[Start of Attachment]
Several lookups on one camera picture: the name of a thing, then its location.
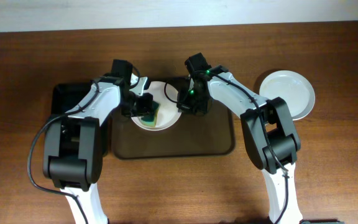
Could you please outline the green yellow sponge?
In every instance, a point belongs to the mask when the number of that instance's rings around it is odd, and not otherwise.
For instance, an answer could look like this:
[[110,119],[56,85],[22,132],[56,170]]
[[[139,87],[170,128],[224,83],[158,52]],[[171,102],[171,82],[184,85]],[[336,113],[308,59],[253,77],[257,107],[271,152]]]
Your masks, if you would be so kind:
[[139,119],[140,123],[144,126],[154,128],[157,124],[157,116],[160,104],[156,101],[152,102],[152,112]]

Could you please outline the white plate top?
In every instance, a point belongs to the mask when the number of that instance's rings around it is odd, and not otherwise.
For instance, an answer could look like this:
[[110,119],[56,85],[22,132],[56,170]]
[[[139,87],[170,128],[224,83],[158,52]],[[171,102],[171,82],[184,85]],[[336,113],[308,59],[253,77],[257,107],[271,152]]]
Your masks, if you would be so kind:
[[140,128],[148,131],[162,131],[174,125],[180,118],[181,112],[177,108],[177,104],[171,102],[165,94],[168,95],[170,99],[174,99],[178,95],[178,91],[175,87],[170,84],[165,84],[161,81],[152,81],[149,85],[149,88],[144,91],[145,93],[150,93],[153,95],[153,100],[160,104],[157,116],[157,124],[154,128],[144,126],[140,123],[139,119],[141,117],[132,117],[131,120]]

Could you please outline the white plate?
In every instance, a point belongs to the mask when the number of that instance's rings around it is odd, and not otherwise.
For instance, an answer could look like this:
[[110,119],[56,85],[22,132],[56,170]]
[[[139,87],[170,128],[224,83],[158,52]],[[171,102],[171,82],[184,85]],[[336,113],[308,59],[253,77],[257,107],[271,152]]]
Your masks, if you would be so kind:
[[290,102],[292,120],[296,121],[308,116],[313,110],[315,101],[316,96],[314,91],[308,90],[297,93]]
[[157,124],[154,128],[144,126],[140,123],[139,119],[141,117],[132,117],[131,120],[140,128],[148,131],[162,131],[174,125],[180,118],[181,112],[177,108],[177,104],[171,102],[165,94],[168,95],[170,99],[174,99],[178,95],[178,91],[175,87],[170,84],[165,84],[161,81],[152,81],[149,85],[149,88],[144,91],[145,93],[150,93],[153,95],[153,100],[160,104],[157,116]]

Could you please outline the pale blue plate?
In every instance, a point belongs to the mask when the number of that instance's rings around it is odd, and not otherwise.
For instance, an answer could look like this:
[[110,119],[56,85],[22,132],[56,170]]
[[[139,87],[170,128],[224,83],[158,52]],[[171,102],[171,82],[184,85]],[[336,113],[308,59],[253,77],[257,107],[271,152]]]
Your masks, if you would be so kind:
[[285,100],[290,110],[291,99],[297,93],[308,90],[314,91],[311,83],[304,76],[289,70],[279,70],[264,78],[259,88],[259,95],[270,100],[280,97]]

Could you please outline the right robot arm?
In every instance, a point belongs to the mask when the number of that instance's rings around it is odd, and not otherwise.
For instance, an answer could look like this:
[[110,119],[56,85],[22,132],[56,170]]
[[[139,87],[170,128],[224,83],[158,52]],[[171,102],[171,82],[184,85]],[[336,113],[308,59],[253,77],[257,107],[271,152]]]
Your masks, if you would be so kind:
[[178,107],[195,113],[209,100],[222,103],[241,120],[249,159],[264,177],[271,223],[301,223],[295,189],[300,138],[288,106],[280,97],[260,96],[238,82],[223,66],[186,65],[189,86],[180,93]]

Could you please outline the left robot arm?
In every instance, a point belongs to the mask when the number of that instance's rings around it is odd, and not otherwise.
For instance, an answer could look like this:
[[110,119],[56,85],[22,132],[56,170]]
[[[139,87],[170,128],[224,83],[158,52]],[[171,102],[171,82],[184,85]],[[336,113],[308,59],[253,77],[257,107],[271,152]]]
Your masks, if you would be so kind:
[[63,114],[52,115],[42,128],[44,176],[56,194],[67,198],[76,223],[108,223],[97,185],[103,166],[102,125],[121,106],[128,116],[152,113],[147,82],[147,77],[133,73],[93,80],[84,98]]

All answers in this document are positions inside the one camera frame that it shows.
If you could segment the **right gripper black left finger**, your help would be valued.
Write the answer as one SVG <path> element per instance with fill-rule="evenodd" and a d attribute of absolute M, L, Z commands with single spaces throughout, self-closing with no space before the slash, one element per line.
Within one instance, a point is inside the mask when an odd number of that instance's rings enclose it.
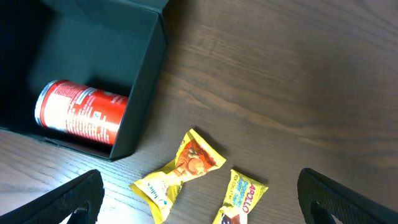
[End of Attachment]
• [ABOUT THIS TASK]:
The records are to be retyped in full and exactly, with no image carried over.

• [ANSWER SECTION]:
Several lookups on one camera picture: the name of a thing, then its location.
Could you please outline the green yellow sponge?
In every instance, a point belongs to the mask when the number of that instance's rings around it is odd, and not otherwise.
For instance, an answer could look like this:
[[110,119],[56,85],[22,132],[56,170]]
[[[139,87],[170,128],[224,83],[158,52]],[[171,102],[171,82],[184,85]],[[336,113],[308,59],[253,77],[257,107],[271,152]]]
Your masks, if you would be so kind:
[[139,119],[140,123],[144,126],[154,128],[157,124],[157,116],[160,104],[156,101],[152,102],[152,112]]

Could you please outline the white plate top?
In every instance, a point belongs to the mask when the number of that instance's rings around it is odd, and not otherwise.
For instance, an answer could look like this:
[[110,119],[56,85],[22,132],[56,170]]
[[[139,87],[170,128],[224,83],[158,52]],[[171,102],[171,82],[184,85]],[[336,113],[308,59],[253,77],[257,107],[271,152]]]
Your masks, if you would be so kind:
[[140,128],[148,131],[162,131],[174,125],[180,118],[181,112],[177,108],[177,104],[171,102],[165,94],[168,95],[170,99],[174,99],[178,95],[178,91],[175,87],[170,84],[165,84],[161,81],[152,81],[149,85],[149,88],[144,91],[145,93],[150,93],[153,95],[153,100],[160,104],[157,116],[157,124],[154,128],[144,126],[140,123],[139,119],[141,117],[132,117],[131,120]]

Could you please outline the white plate?
In every instance, a point belongs to the mask when the number of that instance's rings around it is odd, and not otherwise.
For instance, an answer could look like this:
[[110,119],[56,85],[22,132],[56,170]]
[[[139,87],[170,128],[224,83],[158,52]],[[171,102],[171,82],[184,85]],[[336,113],[308,59],[253,77],[257,107],[271,152]]]
Your masks, if you would be so kind:
[[290,102],[292,120],[296,121],[308,116],[313,110],[315,101],[316,96],[314,91],[308,90],[297,93]]
[[157,124],[154,128],[144,126],[140,123],[139,119],[141,117],[132,117],[131,120],[140,128],[148,131],[162,131],[174,125],[180,118],[181,112],[177,108],[177,104],[171,102],[165,94],[168,95],[170,99],[174,99],[178,95],[178,91],[175,87],[170,84],[165,84],[161,81],[152,81],[149,85],[149,88],[144,91],[145,93],[150,93],[153,95],[153,100],[160,104],[157,116]]

Could you please outline the pale blue plate?
In every instance, a point belongs to the mask when the number of that instance's rings around it is odd, and not otherwise.
For instance, an answer could look like this:
[[110,119],[56,85],[22,132],[56,170]]
[[[139,87],[170,128],[224,83],[158,52]],[[171,102],[171,82],[184,85]],[[336,113],[308,59],[253,77],[257,107],[271,152]]]
Your masks, if you would be so kind:
[[285,100],[290,110],[291,99],[297,93],[308,90],[314,91],[311,83],[304,76],[289,70],[279,70],[264,78],[259,88],[259,95],[270,100],[280,97]]

Could you please outline the right robot arm?
In every instance, a point belongs to the mask when the number of that instance's rings around it is odd, and not otherwise.
For instance, an answer could look like this:
[[110,119],[56,85],[22,132],[56,170]]
[[[139,87],[170,128],[224,83],[158,52]],[[171,102],[171,82],[184,85]],[[336,113],[308,59],[253,77],[257,107],[271,152]]]
Your masks, if you would be so kind:
[[178,107],[195,113],[209,100],[222,103],[241,120],[249,159],[264,177],[271,223],[301,223],[295,189],[300,138],[288,106],[280,97],[260,96],[238,82],[223,66],[186,65],[189,86],[180,93]]

Could you please outline the left robot arm?
In every instance, a point belongs to the mask when the number of that instance's rings around it is odd, and not otherwise.
For instance, an answer could look like this:
[[110,119],[56,85],[22,132],[56,170]]
[[[139,87],[170,128],[224,83],[158,52]],[[171,102],[171,82],[184,85]],[[336,113],[308,59],[253,77],[257,107],[271,152]]]
Your masks, if you would be so kind:
[[63,114],[52,115],[42,128],[44,176],[56,194],[67,198],[76,223],[108,223],[97,185],[103,166],[102,125],[121,106],[128,116],[152,113],[147,82],[147,77],[133,73],[93,80],[84,98]]

All answers in this document are positions inside the one camera frame that it shows.
If you could segment the **right gripper black left finger**, your help would be valued.
Write the answer as one SVG <path> element per instance with fill-rule="evenodd" and a d attribute of absolute M, L, Z commands with single spaces throughout, self-closing with no space before the slash, one element per line.
Within one instance, a point is inside the mask when an odd number of that instance's rings enclose it.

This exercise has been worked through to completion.